Default assignment operator= in c++ is a shallow copy?
Just a simple quick question which I couldn't find a solid answer to anywhere else. Is the default operator= just a shallow copy of all the class' members on the right hand side?
Class foo {
public:
int a, b, c;
};
foo f1, f2;
...
f1 = f2;
would be identical to:
f1.a = f2.a;
f1.b = f2.b;
f1.c = f2.c;
This seems to be true when I test it but I need to be sure I'm not missing some specific case.
Answer
I'd say, default operator= is a copy. It copies each member.
The distinction between a shallow copy and a deep copy doesn't arise unless the members being copied are some kind of indirection such as a pointer. As far as the default operator= is concerned, it's up to the member being copied what "copy" means, it could be deep or shallow.
Specifically, though, copying a raw pointer just copies the pointer value, it doesn't do anything with the referand. So objects containing pointer members are shallow-copied by default operator=.
There are various efforts at writing smart pointers that perform clone operations on copying, so if you use those everywhere in place of raw pointers then the default operator= will perform a deep copy.
If your object has any standard containers as members, then it may be confusing to (for example) a Java programmer to say that operator= is a "shallow copy". In Java a Vector member is really just a reference, so "shallow copy" means that Vector members aren't cloned: source and destination refer to the same underlying vector object.
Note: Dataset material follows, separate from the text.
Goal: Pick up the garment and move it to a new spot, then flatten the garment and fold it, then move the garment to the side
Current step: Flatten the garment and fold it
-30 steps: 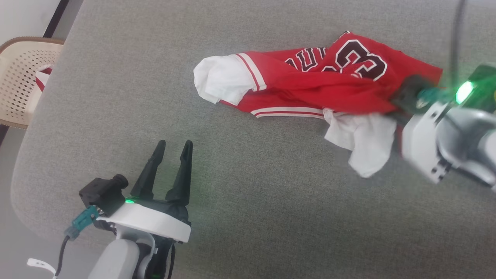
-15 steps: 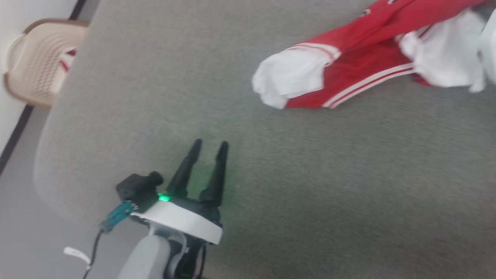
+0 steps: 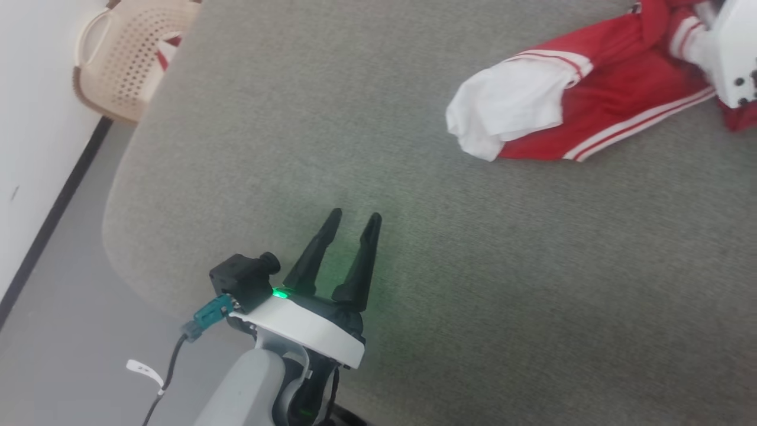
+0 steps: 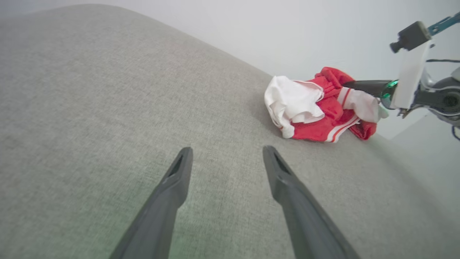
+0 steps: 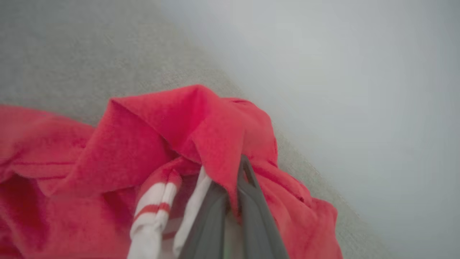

In C++ a vector member will be copied, along with its contents, since the member is an actual object not a reference (and vector::operator= guarantees the contents are copied with it).
If your data member is a vector of pointers, then you don't have either a deep copy or a shallow copy. You have a semi-deep copy, where the source and destination objects have separate vectors, but the corresponding vector elements from each still point to the same, uncloned object.